Galley pleads guilty for drinking while driving

By Jarrett Carroll

GUILDERLAND — Guilderland Police stopped Keith A. Galley, 29, and Sean P. Ingles, 27, on March 29, after police observed Galley speeding along Carman Road, according to arrest reports.

Galley, who is a weather broadcaster for Fox Channel 23 News, pleaded guilty on Monday in Guilderland Town Court to driving while ability impaired on Monday, and was sentenced to pay a $300 fine, an $80 court surcharge, and attend both a drinking and driving course and a victims’ impact panel.

Ingles’s case has been scheduled for April 28 at Guilderland Town Court. He is listed on the arrest report as "unemployed."

Galley of 666 Madison Ave., apartment 3, Albany, was arrested for criminal possession of a controlled substance, a felony, and for driving while intoxicated, first offense, operating a motor vehicle with a blood-alcohol content of .08 percent or greater, both misdemeanors, and for speeding, an infraction.

Guilderland Police say, he was driving north on Carman Road in a 2003 black Hyundai, was stopped near the Rotterdam town line for speeding, and, when interviewed by police, had glassy eyes, slurred speech, and smelled or alcohol. He admitted he drank three beers, the report says. Police administered a field-sobriety test, which Galley failed, and took him into custody without incident, according to the arrest report.

Upon opening the passenger-side door, a green pill bottle was observed in plain view in the side pocket of the door, the report says. The pill bottle contained powder cocaine, police say. Ingles said the cocaine belong to both him and Galley, according to Guilderland Police. The report also says Ingles, of 407 Root Ave., Scotia, had a glass pipe containing cocaine residue.
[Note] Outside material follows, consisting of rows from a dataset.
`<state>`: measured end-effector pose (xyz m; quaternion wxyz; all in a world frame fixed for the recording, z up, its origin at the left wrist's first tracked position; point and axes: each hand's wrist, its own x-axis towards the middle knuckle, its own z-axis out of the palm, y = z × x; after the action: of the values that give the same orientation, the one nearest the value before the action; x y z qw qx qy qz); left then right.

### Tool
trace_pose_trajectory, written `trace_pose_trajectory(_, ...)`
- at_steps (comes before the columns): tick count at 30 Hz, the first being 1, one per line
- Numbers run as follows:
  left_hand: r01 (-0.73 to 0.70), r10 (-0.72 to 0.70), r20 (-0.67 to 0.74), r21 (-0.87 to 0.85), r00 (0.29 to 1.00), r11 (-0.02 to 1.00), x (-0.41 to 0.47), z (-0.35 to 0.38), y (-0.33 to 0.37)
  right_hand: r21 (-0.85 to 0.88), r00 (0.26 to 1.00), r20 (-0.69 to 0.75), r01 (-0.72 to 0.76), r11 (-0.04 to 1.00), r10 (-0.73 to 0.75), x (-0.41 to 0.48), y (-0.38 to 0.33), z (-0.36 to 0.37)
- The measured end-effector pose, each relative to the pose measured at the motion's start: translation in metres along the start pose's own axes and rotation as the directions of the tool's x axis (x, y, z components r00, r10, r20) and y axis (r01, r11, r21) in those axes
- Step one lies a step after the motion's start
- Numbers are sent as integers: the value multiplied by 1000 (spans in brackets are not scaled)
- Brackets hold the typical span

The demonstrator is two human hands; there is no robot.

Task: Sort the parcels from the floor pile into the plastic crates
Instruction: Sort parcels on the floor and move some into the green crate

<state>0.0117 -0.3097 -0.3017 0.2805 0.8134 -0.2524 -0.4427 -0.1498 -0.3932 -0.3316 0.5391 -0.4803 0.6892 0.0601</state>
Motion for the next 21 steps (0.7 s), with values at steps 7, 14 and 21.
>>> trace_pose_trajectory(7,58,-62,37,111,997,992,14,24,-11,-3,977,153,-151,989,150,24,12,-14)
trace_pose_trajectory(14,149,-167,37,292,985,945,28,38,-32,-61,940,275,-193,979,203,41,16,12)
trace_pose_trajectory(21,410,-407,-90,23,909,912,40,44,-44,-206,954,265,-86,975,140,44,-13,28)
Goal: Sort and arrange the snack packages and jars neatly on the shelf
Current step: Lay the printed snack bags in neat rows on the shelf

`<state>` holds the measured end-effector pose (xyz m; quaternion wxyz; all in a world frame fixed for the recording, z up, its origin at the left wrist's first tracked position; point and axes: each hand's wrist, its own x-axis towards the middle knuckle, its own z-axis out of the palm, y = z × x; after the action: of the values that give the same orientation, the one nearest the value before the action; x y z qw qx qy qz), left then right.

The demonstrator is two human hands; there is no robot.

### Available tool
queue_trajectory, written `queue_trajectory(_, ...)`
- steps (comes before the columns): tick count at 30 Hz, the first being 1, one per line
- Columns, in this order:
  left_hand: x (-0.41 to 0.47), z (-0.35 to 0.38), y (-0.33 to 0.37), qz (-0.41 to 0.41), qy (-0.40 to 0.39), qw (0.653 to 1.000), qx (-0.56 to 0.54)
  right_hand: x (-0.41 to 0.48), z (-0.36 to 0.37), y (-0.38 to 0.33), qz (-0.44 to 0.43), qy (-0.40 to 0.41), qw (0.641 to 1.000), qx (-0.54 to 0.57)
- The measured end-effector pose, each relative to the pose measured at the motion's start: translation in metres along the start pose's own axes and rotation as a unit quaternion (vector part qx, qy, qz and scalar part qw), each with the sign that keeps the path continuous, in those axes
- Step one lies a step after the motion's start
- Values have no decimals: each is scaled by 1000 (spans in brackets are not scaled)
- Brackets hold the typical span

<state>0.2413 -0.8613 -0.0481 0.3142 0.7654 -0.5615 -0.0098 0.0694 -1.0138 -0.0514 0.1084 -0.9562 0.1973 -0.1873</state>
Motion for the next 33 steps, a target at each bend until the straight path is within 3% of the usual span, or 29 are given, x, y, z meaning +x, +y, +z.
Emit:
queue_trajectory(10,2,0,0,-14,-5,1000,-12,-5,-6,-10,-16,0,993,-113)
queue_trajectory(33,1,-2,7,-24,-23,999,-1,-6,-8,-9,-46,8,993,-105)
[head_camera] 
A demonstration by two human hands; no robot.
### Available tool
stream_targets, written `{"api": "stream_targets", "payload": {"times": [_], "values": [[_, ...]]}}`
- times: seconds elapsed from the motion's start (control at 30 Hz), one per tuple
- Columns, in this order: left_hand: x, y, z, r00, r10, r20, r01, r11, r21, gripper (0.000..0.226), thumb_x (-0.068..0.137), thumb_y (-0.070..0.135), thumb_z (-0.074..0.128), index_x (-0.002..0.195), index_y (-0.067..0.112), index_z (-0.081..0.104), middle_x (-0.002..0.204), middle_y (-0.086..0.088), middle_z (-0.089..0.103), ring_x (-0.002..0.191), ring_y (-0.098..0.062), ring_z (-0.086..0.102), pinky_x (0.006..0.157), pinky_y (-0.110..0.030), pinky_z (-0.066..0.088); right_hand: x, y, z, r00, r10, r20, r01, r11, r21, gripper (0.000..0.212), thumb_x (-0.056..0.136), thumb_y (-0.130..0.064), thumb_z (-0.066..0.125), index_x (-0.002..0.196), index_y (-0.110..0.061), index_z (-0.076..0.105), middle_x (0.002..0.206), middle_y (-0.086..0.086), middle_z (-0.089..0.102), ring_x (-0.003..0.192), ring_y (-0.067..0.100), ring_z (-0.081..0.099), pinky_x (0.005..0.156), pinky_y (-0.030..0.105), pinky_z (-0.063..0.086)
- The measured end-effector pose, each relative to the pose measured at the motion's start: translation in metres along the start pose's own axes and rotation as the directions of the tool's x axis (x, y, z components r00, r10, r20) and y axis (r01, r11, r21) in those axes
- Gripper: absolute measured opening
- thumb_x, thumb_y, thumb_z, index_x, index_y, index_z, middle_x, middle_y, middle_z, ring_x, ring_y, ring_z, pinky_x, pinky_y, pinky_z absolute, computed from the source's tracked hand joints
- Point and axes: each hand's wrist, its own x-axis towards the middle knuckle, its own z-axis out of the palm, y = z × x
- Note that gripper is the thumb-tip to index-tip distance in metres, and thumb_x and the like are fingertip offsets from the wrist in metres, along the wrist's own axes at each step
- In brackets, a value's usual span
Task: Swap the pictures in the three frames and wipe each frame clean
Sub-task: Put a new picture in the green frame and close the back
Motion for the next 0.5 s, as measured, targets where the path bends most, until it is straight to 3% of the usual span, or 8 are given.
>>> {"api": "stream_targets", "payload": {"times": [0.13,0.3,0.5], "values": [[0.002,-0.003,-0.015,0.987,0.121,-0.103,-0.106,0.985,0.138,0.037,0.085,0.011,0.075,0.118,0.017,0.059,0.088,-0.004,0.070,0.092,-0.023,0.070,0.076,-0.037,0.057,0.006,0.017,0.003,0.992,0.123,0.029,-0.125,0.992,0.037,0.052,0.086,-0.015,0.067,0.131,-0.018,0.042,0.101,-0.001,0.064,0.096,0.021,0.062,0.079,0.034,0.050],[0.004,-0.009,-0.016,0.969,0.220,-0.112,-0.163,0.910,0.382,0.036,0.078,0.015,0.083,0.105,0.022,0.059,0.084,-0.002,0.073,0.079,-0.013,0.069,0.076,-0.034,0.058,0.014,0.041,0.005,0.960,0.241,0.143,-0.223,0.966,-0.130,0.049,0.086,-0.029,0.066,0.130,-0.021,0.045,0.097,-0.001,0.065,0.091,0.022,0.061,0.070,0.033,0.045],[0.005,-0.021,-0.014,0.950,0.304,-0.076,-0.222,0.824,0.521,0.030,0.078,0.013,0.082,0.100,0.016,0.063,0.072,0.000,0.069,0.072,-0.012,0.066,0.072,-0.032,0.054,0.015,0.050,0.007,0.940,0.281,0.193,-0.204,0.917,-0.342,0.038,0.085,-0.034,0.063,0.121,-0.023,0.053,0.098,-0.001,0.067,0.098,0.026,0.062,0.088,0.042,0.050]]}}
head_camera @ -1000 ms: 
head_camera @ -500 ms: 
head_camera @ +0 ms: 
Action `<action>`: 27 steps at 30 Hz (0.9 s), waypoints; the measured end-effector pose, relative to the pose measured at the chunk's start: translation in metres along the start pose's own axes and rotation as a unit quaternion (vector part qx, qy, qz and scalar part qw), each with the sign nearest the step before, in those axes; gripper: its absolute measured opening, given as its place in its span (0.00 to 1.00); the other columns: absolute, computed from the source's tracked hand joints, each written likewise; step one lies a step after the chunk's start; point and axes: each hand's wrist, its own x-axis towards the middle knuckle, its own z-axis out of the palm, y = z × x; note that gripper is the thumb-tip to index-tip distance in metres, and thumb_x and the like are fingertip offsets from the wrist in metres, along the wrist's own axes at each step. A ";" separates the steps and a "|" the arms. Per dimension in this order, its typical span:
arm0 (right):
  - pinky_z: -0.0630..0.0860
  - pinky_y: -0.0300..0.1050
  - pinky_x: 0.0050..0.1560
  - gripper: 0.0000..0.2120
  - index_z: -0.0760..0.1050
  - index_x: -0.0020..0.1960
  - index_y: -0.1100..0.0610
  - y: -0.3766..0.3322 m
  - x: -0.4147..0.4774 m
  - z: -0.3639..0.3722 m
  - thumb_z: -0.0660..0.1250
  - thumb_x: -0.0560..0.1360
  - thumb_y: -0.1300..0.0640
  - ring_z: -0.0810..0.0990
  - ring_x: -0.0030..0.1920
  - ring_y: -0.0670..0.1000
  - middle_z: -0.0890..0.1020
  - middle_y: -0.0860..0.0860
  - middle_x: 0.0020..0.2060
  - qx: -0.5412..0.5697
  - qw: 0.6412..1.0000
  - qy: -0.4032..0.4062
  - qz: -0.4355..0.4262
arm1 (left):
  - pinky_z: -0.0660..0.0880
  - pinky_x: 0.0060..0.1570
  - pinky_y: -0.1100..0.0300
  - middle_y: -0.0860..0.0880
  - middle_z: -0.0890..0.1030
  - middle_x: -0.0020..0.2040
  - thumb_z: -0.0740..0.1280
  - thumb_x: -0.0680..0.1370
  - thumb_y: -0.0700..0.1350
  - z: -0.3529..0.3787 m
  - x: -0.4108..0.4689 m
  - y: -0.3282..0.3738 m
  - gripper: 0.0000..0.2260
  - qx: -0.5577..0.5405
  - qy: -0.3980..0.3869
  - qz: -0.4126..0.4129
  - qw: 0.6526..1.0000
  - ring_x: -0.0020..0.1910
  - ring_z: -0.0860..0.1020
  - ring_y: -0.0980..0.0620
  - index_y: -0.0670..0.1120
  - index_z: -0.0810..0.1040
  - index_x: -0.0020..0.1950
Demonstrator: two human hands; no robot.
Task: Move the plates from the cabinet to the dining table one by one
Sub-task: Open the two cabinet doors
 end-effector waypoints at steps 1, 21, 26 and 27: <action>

A chemical test revealed Galley’s blood-alcohol content was .14 percent, the arrest report says. The two men were remanded to Albany County’s jail, the report says. The Guilderland court clerk told The Enterprise that Galley was released from jail the next day on $5,000 bail, and that Ingles’s current status is unknown.

Peeping Tom arrested

By Jarrett Carroll

GUILDERLAND — Caught in the act, a peeping Tom was arrested by the Guilderland Police last week at the Cumberland Farms on 1870 Western Ave. Jason Hunt pleaded guilty on Monday to harassment.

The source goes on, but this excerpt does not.